Altogether, these events suggest that the Iran crisis is not the first of its kind but part of something larger: a change in the world nuclear status quo. The major objective has been to make sure that Iran is not equipped with nuclear weapons, but the net effect has been that the normative and institutional structures of the basis of non-proliferation are undermined. These questions have been raised regarding the plausibility of security guarantees, the reliability of the international contract, and the effectiveness of the coercive actions.

First, the crisis’s main dilemma is whether the end justifies the means of using force to achieve non-proliferation. Such an event could pave the way for a new nuclear age, not repressive, but spreading as more states recognize nuclear weapons as alternatives to ensure survival.

The irony is clear. Iran had no conclusive intentions to develop the nuclear bomb. However, attempts to avoid this scenario have heightened the incentives for Iran and others to take the same direction. Such a contradiction shows the weakness of a security paradigm that prioritizes short-term risk above long-term stability.

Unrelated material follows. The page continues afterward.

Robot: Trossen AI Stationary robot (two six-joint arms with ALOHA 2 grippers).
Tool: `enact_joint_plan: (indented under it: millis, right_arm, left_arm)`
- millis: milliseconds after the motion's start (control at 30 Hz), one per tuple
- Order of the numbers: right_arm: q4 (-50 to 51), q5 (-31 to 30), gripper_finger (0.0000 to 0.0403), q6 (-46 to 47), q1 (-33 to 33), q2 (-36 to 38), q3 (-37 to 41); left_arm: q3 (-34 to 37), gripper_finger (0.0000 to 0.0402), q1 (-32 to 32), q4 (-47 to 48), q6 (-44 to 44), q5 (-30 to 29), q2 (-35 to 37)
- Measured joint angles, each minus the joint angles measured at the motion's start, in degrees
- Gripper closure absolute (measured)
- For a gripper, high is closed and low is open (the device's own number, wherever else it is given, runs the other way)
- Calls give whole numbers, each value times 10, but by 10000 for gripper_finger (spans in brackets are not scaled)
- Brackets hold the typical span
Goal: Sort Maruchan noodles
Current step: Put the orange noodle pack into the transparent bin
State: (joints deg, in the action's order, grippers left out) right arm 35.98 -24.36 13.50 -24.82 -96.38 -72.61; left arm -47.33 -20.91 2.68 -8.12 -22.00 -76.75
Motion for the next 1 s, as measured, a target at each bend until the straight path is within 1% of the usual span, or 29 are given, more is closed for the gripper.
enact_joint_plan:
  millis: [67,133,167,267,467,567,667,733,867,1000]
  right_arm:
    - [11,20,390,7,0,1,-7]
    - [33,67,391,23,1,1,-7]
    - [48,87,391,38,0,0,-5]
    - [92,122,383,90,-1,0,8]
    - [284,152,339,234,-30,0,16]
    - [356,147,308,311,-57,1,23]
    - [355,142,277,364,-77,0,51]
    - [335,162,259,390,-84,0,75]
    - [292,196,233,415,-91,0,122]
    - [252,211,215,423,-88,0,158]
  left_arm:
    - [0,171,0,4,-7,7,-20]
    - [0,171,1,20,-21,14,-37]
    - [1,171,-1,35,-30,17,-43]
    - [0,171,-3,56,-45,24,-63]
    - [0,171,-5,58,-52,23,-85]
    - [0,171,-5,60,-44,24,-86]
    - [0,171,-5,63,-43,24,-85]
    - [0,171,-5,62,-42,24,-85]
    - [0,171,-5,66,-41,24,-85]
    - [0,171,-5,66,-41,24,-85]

In conclusion, the Iranian crisis has made the nuclear issue global rather than regional. It has demonstrated the instability of the current non-proliferation regimes and illustrated the insecurity that characterizes international relations in the contemporary world. The need for nuclear deterrence will continue to grow as other states doubt the credibility of external security guarantees. It must not only have power, but also credibility, consistency, and a fresh determination to continue with diplomacy to thwart further proliferation. In their absence, the world will be at risk of sliding into a new, unknown era where nuclear weapons will no longer be an exception but a reality, which is far worse than what the policy-makers are trying to prevent.